New Zealand, All Blacks Brad Thorn, right and John Afoa, left, react after Thorn scored a try against Ireland in the Rugby Union International at Croke Park, Dublin, Ireland, Saturday, Nov. 15, 2008. AP Photo/Peter Morrison
The All Black legend Sean Fitzpatrick has launched a bitter and self-serving attack on New Zealand rugby. But should anyone take notice of his comments?
In my opinion, they should not because he (along with Phil Kearns and Francois Pienaar) forfeited their moral authority in rugby matters when they tried to steal rugby from the IRB for the Packer media empire.
First, though, Fitzpatrick’s comments.
He told interviewer Phil Gifford that, compared with the Super 14, the Premiership and Heineken Cup rugby is better played and more enjoyable to watch.
‘What’s happening in Super 14 is lacking in structure. The teams that are doing well, the Bulls and Chiefs, are the teams that are playing with structure. Unfortunately, with the short-arm penalty, it encourages teams and players … to cheat. The Chiefs Vs Blues game was probably the worst and most disappointing game of rugby I’ve seen.”
Enough already.
You get the drift of the diatribe. It is straight from the Uusual Suspect’s manual of nonsense where ‘structure’ is a code word for the scrum/drive/penalty/kick game and where a scoreline of 9 – 3 is the desired outcome.
It also endorses the constant refrain that Northern Hemisphere rugby is better rugby and more entertaining than Southern Hemisphere rugby. This refrain is being challenged now, even in the Northern Hemisphere, with England being accused of being the most boring team in world rugby to watch.
These issues that the slow-plod game is great to watch, that the ELVs take the structure out of rugby, and that the Southern Hemisphere game is ‘helter skelter’, are so phony they could only be invented in a Fleet Street pub.
Do the Crusaders or the Highlanders play ‘helter-skelter’ rugby?
Ask the Bulls, a team that Fitzpatrick praises. Both these sides got on top of the Bulls in the scrums and forced an even contest in the lineouts in a show that New Zealand teams can play structured rugby with the best of them.
If any New Zealand team plays ‘helter skelter’ rugby it is the Chiefs. But Fitzpatrick has rather bizarrely suggested that they are the only New Zealand team that plays structured rugby.
The point here is that early in the Super 14 season, the Chiefs scrum and lineout were a mess.
Fitzpatrick tries to give a responsible gloss on rant by suggesting that New Zealand’s obsession with ‘free-flowing’ play will “eventually undermined the All Blacks’ supremacy.”
Although New Zealand is the direct context, it is clear that Fitzpatrick is spouting the tiresome anti-Southern Hemisphere rugby rhetoric that passes for analysis in much of the rugby commentary in the United Kingdom.
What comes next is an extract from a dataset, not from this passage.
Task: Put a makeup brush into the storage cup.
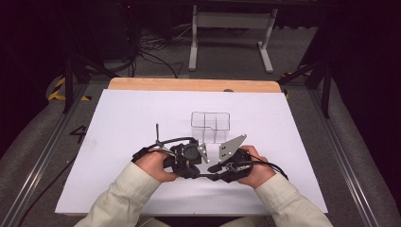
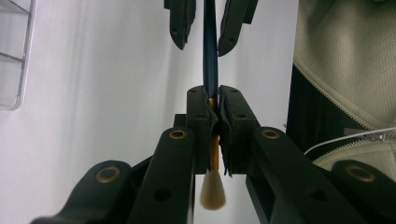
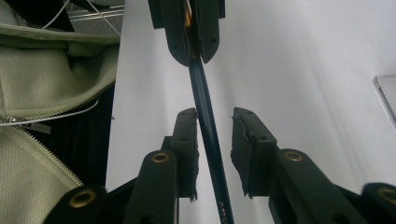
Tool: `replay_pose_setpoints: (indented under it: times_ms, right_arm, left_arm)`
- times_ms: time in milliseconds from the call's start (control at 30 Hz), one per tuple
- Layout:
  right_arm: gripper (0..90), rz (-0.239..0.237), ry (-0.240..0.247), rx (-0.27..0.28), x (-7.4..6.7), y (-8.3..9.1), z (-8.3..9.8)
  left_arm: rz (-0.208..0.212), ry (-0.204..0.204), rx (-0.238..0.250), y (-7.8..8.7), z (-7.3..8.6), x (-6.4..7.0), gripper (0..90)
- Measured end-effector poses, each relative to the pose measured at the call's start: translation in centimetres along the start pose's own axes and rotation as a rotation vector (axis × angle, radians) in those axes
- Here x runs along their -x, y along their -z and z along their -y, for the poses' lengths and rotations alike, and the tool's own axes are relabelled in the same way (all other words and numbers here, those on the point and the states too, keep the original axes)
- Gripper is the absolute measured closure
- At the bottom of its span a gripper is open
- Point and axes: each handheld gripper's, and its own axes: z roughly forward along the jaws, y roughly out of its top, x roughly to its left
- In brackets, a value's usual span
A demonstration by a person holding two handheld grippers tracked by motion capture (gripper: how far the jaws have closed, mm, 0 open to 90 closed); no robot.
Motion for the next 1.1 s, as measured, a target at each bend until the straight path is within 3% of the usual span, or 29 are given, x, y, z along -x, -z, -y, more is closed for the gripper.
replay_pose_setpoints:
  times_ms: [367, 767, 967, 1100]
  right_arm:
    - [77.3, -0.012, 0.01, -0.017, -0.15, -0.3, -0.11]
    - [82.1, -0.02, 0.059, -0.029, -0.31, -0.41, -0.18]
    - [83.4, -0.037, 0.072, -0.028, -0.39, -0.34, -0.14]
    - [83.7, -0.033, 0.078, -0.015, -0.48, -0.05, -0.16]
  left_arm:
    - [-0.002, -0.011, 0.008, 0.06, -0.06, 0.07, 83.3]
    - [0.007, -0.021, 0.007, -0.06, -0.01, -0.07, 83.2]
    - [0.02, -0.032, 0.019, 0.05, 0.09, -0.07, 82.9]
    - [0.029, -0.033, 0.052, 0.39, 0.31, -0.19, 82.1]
The answer to this nonsense is that if Northern Hemisphere rugby is so superior in tactics and play, why is it that the Southern Hemisphere sides dominate Northern Hemisphere sides, and that Southern Hemisphere players and coaches are recruited to play and coach in the Northern Hemisphere and not the reverse?
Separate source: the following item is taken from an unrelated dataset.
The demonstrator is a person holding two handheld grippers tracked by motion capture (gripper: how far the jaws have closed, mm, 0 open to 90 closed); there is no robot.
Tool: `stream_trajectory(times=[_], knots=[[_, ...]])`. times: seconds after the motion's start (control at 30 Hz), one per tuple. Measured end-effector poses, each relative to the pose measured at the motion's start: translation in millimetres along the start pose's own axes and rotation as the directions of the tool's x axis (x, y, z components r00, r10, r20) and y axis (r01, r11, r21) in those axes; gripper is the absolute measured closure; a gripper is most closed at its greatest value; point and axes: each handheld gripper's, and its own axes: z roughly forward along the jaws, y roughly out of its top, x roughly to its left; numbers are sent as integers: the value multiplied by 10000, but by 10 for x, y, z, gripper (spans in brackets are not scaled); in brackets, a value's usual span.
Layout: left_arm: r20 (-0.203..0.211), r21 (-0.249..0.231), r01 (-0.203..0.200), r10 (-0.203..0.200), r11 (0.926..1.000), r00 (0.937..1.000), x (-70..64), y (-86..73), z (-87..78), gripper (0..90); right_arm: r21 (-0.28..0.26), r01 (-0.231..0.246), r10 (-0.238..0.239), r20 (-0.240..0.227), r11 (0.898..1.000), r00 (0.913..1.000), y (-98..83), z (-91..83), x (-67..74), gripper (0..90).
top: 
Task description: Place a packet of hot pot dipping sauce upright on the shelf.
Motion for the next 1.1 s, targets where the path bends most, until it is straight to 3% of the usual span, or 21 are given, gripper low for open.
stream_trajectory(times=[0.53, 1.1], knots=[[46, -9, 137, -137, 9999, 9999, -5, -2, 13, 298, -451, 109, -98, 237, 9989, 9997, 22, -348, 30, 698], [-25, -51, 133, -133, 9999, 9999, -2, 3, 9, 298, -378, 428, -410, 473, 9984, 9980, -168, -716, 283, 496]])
What Fitzpatrick did in 1995 in an attempt to sell out New Zealand rugby and the world game for $300,000 was totally unacceptable behaviour from a man whose stature, reputation and subsequent living were created by the rugby organisations he was trying to destroy.
If readers think this is a bit harsh, I’d like to take them back to the Bledisloe Cup Test in Sydney at the end of the 1995 season. The Wallaby captain, Phil Kearns, made an enigmatic speech after the Test asking the crowd to stick with the players.
I was standing beside the great All Black captain and coach Brian Lochore as we listened to the speeches. “This might be the last Bledisloe Cup Test ever,” I said to him.
With a look of infinite sadness of his face, Lochore replied: “You might be right.”
That night the All Blacks were driven to the home of a Packer executive to sign up with the rebel rugby organisation. Jeff Wilson, Josh Kronfeld and Jonah Lomu held out.
Afterwards, players like Zinzan Brooke were so angry with Wilson and Kronfeld that they threatened to boot them when they played against them.
Later that night there was a Bledisloe Cup dinner.
All the living Wallaby and All Blacks captains were the guests at the dinner. Most of the old-timers spent time trying to talk the players out of their rebellion. One All Black captain told me the players were as tight “as shit on a blanket.”
The Australian ring-leaders were as determined as the All Black leaders to get the rebellion moving.
John Eales was called “jelly back” because he resisted the breakaway calls. He was not allowed into some of the meetings the players held to discuss tactics.
In the end, the rebellion collapsed when Pienaar and the World Cup winning Springboks were bought off by South African rugby interests. There are suggestions that the price was $1 million a player.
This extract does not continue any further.